Cependant, cette protection doit être écartée dans des cas graves de nature à porter atteinte aux intérêts fondamentaux de l’Etat ou liés à des activités terroristes…
La Cour de Cassation rappelle encore qu’en application de l’article 131-32 du Code pénal, aucune interdiction de séjour ne peut être prononcée pour un condamné âgé de plus de 65 ans.
Cass. Crim. 9 septembre 2008 Pourvoi 08-81336
A préciser enfin qu’en aucun cas, une interdiction du territoire français ne peut être prise à l’encontre d’un mineur.
Comment contester l’interdiction du territoire français ?
Avant tout chose, il convient de relever que la Cour de Cassation a précisé que la peine complémentaire d’interdiction définitive du territoire français n’est pas prescriptible s’agissant d’une peine privative de droit.
Dès lors que cette peine n’exige aucun acte d’exécution.
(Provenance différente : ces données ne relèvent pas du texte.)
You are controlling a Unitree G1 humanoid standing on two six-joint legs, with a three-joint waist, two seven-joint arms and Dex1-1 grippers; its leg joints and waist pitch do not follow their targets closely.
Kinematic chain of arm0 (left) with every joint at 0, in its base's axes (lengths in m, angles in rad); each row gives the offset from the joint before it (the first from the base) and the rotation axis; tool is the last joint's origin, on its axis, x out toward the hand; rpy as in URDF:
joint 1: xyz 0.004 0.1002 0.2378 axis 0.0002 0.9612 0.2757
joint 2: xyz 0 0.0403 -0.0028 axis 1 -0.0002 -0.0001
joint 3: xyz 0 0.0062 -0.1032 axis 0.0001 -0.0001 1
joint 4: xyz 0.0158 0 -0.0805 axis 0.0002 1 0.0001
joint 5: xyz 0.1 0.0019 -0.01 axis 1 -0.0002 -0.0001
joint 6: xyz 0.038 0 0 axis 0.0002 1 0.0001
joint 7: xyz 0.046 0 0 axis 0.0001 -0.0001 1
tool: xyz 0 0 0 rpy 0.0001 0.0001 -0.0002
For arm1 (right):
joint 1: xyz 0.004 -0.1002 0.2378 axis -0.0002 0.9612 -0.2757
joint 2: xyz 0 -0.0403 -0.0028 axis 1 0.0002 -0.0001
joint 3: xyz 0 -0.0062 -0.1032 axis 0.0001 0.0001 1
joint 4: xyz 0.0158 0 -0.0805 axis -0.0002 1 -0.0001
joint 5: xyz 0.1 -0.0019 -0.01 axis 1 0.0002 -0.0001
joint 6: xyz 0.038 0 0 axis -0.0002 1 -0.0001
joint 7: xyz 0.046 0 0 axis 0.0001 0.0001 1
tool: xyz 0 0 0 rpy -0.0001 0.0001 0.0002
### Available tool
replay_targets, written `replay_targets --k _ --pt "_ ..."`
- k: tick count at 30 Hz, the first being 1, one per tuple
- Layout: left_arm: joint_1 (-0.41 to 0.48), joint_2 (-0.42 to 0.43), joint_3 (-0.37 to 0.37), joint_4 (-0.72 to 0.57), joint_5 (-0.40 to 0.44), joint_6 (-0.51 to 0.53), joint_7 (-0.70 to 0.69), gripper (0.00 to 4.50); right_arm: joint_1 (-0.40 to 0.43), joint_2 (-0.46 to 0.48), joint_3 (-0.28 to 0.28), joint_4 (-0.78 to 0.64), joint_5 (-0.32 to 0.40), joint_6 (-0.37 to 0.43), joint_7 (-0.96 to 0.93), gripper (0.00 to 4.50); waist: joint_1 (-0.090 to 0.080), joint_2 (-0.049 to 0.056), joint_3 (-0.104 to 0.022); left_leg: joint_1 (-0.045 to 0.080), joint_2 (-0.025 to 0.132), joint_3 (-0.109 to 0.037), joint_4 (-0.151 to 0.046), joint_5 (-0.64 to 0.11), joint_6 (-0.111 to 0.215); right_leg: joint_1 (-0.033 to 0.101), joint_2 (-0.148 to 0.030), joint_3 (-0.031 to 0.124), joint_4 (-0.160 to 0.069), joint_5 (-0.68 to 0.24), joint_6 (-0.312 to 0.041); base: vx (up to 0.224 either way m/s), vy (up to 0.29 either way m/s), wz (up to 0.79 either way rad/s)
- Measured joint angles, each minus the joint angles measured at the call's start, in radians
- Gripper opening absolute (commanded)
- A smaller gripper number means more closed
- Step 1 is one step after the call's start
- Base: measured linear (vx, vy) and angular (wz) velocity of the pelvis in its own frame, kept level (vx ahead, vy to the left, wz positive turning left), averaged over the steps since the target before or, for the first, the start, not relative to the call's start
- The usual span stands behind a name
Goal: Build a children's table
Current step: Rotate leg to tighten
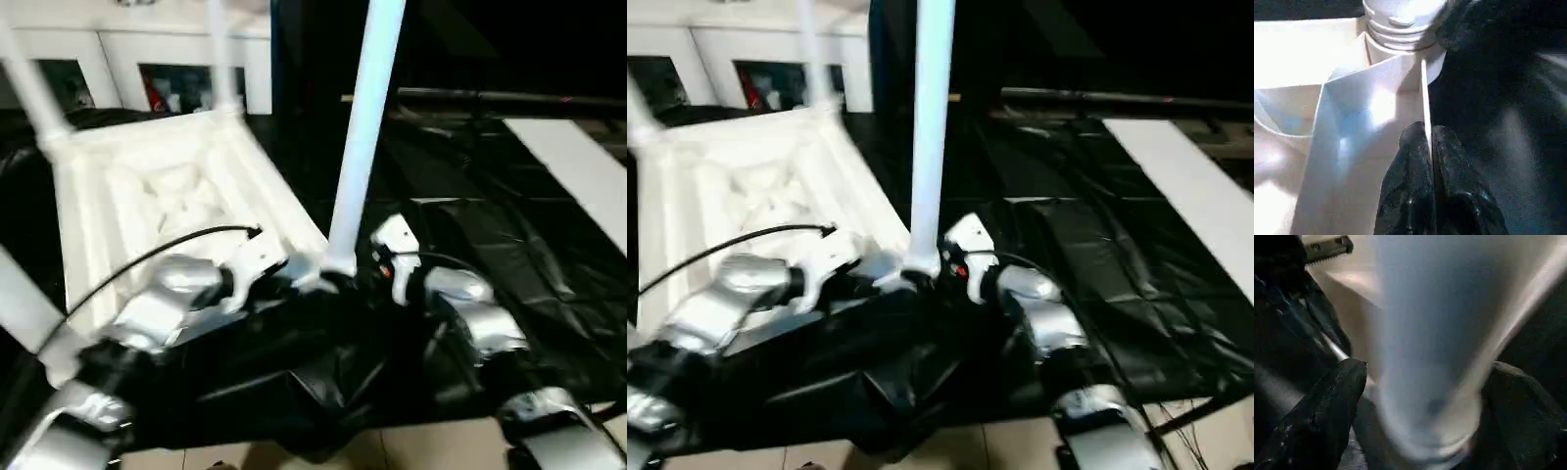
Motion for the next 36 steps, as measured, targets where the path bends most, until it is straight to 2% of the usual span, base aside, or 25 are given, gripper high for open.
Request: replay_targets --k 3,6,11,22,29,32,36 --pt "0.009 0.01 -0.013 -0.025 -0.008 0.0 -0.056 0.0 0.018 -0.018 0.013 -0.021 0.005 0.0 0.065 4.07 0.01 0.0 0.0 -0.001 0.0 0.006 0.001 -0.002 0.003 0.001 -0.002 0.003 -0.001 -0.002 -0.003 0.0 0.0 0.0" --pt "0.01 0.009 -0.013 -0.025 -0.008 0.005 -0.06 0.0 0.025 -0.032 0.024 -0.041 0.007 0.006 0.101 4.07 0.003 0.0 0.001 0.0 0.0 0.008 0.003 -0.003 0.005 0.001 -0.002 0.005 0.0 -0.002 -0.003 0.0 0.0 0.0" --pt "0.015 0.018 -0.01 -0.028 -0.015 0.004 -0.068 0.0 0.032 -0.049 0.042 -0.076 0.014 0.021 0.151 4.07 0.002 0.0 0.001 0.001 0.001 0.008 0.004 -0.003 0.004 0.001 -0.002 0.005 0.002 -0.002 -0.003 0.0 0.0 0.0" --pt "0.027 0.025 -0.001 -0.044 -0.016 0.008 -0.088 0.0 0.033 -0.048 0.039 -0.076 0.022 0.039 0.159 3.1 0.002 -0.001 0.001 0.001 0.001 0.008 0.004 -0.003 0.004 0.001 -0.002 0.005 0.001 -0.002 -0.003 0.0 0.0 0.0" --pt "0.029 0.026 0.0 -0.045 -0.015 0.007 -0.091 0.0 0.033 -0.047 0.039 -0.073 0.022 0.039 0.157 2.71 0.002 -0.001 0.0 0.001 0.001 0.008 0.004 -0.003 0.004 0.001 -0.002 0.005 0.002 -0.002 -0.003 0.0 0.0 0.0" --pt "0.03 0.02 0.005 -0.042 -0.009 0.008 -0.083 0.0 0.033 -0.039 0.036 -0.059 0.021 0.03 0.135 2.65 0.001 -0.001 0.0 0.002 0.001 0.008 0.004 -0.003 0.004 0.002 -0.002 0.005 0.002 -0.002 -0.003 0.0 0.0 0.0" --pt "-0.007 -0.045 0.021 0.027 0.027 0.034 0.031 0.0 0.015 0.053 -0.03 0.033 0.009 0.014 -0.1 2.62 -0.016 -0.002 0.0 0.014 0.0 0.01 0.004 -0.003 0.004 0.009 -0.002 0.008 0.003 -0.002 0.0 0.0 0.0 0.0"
Cass. Crim. 7 janvier 2009 Pourvoi 08-82892
Pour autant comme toutes décisions de justice, cette condamnation peut être contestée par la voie de l’appel ou, le cas échéant, de l’opposition.
Si les juridictions répressives confirment la sanction ou l’aggravent, il sera alors possible de présenter une demande de relèvement.
Mais ce recours n’est ouvert que lorsque l’interdiction du territoire français est prononcée à titre de peine complémentaire.
Sauf exception, le ressortissant étranger doit résider hors de France lors du dépôt de cette requête qui ne pourra intervenir qu’à l’expiration d’un délai de 6 mois suivant la décision de condamnation.
Cependant, la Cour de Cassation a ouvert une brèche en relevant que la violation de l’article 8 de la Convention Européenne des Droits de l’Homme constitue une exception à la règle de la présence à l’étranger en application du droit au recours effectif devant une instance nationale.
Encore faut-il qu’un grief sérieux résultant d’une atteinte au droit au respect de la vie privée et familiale soit démontré.